—Pero... don Fermín—se atrevió a decir Quintanar—por lo mismo que soy cazador... conozco el peligro.... El árbol atrae el rayo.... Ahí arriba también hay laureles, el laurel llama la electricidad; ¡si fueran pinos menos mal! ¡pero el laurel!...

—¿Qué quiere usted decir? ¿Que los parta un rayo a los otros? No ve usted que con ellos está doña Ana....

—Sí, verdad es... pero ¿no podría ir Pepe con algún criado... con Anselmo...? Usted va a mojarse el balandrán... y la sotana....

—¡Al monte! ¡don Víctor, al monte!—rugió el Provisor.

Y la voz terrible fue apagada por un trueno más horrísono que los anteriores.
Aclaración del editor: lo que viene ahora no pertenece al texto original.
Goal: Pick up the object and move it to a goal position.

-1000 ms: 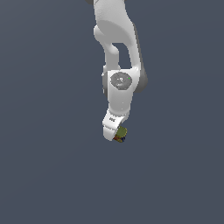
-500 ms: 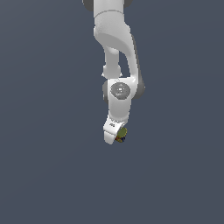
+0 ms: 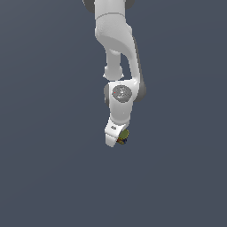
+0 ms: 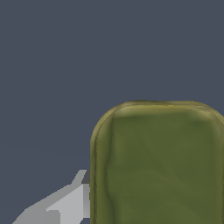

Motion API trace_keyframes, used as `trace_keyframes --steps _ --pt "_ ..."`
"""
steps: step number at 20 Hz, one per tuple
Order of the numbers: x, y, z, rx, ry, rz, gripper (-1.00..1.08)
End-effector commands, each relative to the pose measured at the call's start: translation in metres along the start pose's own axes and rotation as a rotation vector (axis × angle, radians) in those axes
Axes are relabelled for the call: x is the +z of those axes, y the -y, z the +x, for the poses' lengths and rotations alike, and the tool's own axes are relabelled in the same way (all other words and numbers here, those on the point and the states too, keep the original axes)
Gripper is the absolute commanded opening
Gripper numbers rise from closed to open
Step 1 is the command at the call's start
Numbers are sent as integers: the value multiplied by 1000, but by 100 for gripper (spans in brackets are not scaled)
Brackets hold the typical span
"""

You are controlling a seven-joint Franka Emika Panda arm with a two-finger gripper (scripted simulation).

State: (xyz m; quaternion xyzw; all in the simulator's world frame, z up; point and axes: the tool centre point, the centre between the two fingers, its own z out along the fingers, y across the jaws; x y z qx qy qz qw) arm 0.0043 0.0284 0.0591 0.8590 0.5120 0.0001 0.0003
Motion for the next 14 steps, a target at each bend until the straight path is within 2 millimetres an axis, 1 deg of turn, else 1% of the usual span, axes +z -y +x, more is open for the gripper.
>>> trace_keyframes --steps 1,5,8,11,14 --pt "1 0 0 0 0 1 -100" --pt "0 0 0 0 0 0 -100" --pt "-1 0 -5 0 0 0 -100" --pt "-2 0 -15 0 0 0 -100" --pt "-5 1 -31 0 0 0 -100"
—Señores—dijo Ripamilán que estaba escondido en una alcoba—. No se apuren ustedes, los chicos deben de estar a techo.

—¿Cómo a techo?...—Sí, Fermín, no se asuste usted. A techo... en la casa del leñador que usted no conoce; es una cabaña rústica, que el Marqués se hizo construir con cañas y césped allá arriba, en lo más espeso del monte....

El Magistral no quiso oír más. Salió con un paraguas bajo el brazo y dejó caer el otro a los pies de don Víctor.

El cual recogió el arma defensiva, que llamó escudo para sus adentros, y siguió sin chistar «al loco del Magistral», sin explicarse por qué se empeñaba en que fueran ellos a buscar a la Regenta y no los criados.

Tampoco los señores del salón comprendían aquello; y sonreían con discreta y apenas dibujada malicia al decir que era un misterio la conducta del Magistral.